The humiliation of his divorce from Winnie Madikizela-Mandela endeared Mandela to the nation.

He also allowed the country to watch his tentative courtship of Graca Machel, widow of Mozambican President Samora Machel, whom he married on his 80th birthday in July 1998.

"He allowed us to see him, to be with him, during some moments of incredible emotional vulnerability," Lodge said.

Kehla Shubane, an analyst with the Center for Policy Studies who spent time jailed with Mandela, said his isolation from the street war against white rule had made it possible for him to mediate better than others when he emerged at 71 to lead his country to democracy.

"South Africa was extremely lucky to have had a person like Mandela to lead the country out of apartheid. Because he was not part of the conflict that took place in the 1970s and the 1980s, he was better able to forgive, he was better able to be magnanimous.

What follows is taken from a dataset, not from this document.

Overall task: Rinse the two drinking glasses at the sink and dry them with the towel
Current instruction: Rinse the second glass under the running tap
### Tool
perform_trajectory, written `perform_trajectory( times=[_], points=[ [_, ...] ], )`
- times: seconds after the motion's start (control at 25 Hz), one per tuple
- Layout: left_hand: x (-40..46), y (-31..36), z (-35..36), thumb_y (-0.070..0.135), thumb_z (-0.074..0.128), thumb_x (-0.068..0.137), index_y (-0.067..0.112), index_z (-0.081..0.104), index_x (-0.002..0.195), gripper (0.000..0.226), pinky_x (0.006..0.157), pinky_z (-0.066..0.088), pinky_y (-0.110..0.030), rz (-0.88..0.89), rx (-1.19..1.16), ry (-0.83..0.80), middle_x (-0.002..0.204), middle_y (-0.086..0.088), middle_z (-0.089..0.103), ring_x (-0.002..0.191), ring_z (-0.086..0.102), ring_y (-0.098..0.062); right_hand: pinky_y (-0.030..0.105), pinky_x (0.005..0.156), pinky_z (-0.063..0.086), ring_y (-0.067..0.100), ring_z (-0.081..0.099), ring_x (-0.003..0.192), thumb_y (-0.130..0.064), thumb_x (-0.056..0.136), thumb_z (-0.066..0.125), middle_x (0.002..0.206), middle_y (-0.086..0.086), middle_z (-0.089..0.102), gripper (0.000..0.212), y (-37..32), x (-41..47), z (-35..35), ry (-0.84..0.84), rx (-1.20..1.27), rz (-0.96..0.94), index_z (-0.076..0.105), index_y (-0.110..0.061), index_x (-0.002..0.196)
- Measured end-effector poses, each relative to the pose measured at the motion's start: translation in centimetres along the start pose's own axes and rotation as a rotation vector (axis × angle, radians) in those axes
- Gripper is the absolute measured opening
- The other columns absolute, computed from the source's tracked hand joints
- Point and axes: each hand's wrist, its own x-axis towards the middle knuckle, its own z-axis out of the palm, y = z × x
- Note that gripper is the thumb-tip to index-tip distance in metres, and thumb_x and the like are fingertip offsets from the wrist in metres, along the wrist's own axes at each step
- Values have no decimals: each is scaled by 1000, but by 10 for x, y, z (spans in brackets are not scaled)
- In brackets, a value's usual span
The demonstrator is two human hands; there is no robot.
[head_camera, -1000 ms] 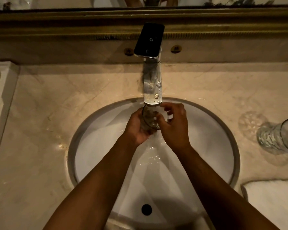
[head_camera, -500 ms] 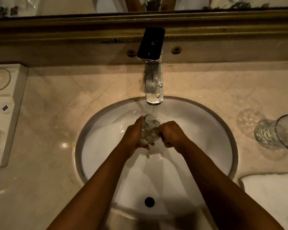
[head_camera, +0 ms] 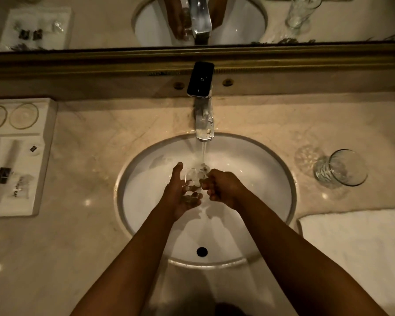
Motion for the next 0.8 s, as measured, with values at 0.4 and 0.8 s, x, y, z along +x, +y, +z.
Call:
perform_trajectory(
  times=[0.4,0.8],
  points=[
    [-29,5,-9,72,65,81,8,69,91,65,71,53,-37,-47,-104,-16,77,-11,64,67,60,-24,22,44,37,11,48,47,-38,100,50,61,1,61,42,-119,-90,13,257,-24,-704,72,-5,86],
    [-52,3,-12,42,74,89,4,71,108,42,79,62,-44,189,-60,23,101,-18,76,88,74,-30,22,43,39,11,46,47,-23,100,58,65,1,59,24,-136,-93,30,72,-43,-674,70,-7,88]
  ],
)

"He did things that people who were part of that conflict would never have dreamt of doing, like the decision to halt the armed struggle and then to give up their weapons," he said.

Shubane said Mandela's combination of self-assurance and humility kept him in touch with the mood of his people but gave him the courage to move sooner than his followers might have wished.

"He is a guy who doesn't forget easily, but forgiving comes very easily to him.

"If Mandela had not been around, the conflict would have been much sharper. There would have been a lot more blood spilled and coming to terms with the fact that we all have to live in this country would have been a lot more difficult."

Former president F.W. de Klerk, who announced his decision to release Mandela in a speech to parliament on Feb. 2, 1990, shared the 1993 Nobel Peace Prize with him.

De Klerk acknowledges that he and Mandela were not friends at the end of the process of change, but said he had never lost respect for the man his party kept jailed for nearly three decades.

"Whenever it was really necessary, when we found ourselves up against the wall, when really big crises threatened, President Mandela and I found it possible to rise above that rancor and the sourness which had crept into our relationship.

"At no stage, did we really lose respect for each other," he said, adding that they had agreed to meet soon for lunch.

"We still owe it to the country to show that we can take hands as elder statesmen in helping to lead our country towards lasting reconciliation," he said.